I think maybe you're getting an unfair level of criticism about your comment on looks, as the truth is few people start relationships on the basis of personality alone. For most, initial 'chemistry' is what sets the whole thing in motion, although chemistry is the sum total of much more than just appearance (confidence being one of the main aspects of it). However, looks alone cannot keep a relationship going, just as the absence of looks doesn't mean a relationship will fail. In fact, if you're truly in love science has proven that our brains see our partners as more attractive.

You need to work on building a rich life for yourself that does not include a relationship. When you are genuinely happy with your life as a single person, that's when you'll be ready for another relationship.

Dahlen · 22/09/2012 09:43

And it is quite possible to be head over heels in love with someone without letting them cross your boundaries.

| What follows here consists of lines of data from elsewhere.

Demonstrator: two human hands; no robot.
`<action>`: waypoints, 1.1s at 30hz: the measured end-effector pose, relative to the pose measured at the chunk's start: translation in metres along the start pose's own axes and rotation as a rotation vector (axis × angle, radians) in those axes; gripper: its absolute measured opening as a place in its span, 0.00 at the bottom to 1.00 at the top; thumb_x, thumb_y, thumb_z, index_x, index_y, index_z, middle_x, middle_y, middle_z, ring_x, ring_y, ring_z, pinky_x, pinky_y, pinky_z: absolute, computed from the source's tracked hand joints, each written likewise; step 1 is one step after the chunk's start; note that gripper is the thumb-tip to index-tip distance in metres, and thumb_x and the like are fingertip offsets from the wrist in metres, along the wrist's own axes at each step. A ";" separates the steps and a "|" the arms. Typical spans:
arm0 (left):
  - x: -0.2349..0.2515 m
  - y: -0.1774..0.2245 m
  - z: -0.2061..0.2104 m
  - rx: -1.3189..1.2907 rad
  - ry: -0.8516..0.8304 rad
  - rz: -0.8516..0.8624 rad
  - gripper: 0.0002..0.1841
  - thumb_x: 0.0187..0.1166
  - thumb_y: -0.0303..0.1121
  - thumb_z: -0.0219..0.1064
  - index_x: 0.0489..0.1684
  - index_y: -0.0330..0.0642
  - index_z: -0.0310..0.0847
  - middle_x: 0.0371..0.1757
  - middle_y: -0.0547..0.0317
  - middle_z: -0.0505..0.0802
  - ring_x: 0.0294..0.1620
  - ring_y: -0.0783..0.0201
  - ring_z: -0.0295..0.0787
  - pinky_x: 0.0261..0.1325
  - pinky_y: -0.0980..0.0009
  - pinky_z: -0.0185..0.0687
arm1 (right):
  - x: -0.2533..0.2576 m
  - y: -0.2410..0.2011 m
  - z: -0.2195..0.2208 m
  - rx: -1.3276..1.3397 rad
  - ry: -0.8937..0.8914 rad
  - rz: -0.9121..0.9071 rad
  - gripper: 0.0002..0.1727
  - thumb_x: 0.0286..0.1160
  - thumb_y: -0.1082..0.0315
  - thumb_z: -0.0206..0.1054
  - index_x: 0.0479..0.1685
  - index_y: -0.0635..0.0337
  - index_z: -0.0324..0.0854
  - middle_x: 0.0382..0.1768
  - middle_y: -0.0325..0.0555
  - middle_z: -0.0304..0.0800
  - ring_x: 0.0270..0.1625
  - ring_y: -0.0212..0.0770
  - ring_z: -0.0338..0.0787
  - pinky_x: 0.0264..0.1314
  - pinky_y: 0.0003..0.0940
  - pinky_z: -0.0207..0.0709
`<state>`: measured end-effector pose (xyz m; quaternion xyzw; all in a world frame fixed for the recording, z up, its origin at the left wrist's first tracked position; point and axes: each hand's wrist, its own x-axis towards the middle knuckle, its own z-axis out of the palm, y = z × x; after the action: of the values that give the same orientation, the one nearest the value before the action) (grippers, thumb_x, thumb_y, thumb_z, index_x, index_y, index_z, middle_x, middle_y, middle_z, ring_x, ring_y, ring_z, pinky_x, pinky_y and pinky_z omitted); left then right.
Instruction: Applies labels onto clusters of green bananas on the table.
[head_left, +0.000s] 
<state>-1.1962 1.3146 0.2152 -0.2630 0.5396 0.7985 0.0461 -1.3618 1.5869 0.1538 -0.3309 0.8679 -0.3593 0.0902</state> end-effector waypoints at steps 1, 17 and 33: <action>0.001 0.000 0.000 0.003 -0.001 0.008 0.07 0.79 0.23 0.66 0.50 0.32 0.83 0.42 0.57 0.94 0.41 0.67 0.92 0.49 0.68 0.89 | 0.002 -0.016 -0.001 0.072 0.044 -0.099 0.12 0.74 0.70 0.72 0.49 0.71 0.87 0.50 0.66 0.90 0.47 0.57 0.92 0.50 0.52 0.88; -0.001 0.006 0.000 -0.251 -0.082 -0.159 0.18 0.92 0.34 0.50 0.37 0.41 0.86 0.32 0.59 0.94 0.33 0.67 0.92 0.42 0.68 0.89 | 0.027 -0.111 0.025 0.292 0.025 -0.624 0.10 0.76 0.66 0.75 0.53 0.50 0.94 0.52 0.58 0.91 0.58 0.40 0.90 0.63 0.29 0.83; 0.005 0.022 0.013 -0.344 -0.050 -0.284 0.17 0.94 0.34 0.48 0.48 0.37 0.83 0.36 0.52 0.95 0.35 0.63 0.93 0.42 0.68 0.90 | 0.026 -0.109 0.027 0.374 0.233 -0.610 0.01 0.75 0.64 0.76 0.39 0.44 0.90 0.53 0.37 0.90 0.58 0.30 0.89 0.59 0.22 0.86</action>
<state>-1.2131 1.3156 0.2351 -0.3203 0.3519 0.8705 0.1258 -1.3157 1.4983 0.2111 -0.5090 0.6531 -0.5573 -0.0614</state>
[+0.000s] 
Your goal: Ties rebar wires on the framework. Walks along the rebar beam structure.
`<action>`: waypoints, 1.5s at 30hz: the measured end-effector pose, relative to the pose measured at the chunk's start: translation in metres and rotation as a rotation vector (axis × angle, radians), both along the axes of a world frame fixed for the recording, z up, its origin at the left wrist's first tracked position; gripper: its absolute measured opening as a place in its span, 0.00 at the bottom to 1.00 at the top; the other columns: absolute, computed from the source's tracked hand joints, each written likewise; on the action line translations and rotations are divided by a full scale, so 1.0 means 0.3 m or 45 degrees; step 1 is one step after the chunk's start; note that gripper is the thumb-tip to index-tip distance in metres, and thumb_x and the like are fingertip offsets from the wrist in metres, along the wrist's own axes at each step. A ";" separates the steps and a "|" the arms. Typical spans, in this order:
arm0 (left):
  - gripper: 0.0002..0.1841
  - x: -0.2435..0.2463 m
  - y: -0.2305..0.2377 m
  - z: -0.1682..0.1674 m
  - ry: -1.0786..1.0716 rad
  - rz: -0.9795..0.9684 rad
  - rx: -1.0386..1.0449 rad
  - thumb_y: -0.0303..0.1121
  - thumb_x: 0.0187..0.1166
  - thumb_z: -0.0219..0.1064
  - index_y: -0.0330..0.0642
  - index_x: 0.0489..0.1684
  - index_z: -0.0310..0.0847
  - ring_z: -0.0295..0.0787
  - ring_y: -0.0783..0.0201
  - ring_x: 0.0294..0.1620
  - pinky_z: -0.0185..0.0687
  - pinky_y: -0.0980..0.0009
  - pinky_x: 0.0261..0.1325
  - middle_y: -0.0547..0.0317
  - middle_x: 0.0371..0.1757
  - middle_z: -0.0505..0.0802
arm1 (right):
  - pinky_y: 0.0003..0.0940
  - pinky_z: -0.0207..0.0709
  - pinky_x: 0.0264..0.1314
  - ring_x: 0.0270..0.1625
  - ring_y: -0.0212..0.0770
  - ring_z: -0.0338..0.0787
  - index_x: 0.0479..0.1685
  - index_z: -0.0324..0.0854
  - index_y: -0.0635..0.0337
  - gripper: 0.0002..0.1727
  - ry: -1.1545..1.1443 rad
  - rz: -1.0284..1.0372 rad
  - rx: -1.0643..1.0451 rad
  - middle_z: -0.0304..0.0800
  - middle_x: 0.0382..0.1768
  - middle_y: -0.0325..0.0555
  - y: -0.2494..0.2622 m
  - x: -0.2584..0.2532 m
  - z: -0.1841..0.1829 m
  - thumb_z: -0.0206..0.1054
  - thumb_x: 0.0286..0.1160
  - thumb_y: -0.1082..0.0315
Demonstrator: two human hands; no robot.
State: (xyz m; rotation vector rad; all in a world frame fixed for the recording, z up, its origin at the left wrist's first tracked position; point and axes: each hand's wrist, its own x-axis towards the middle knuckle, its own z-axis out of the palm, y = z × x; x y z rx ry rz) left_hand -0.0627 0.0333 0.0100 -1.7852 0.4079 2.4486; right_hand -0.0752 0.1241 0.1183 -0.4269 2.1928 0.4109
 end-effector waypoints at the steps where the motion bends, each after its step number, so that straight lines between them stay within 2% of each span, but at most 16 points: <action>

IKnowItsMyFaultBut · 22/09/2012 10:15

Thank you for all your advice. I have been single for nine months. This is the longest I have ever been alone. However, I have suddenly discovered a social life and new hobbies.

It's just the gaping hole where my ex used to be. It's amazing really, he was an utter bastard but I'm still in love with him...

OP posts:
Dahlen · 22/09/2012 10:55

You might want to Google traumatic bonding to shed some light on why that is.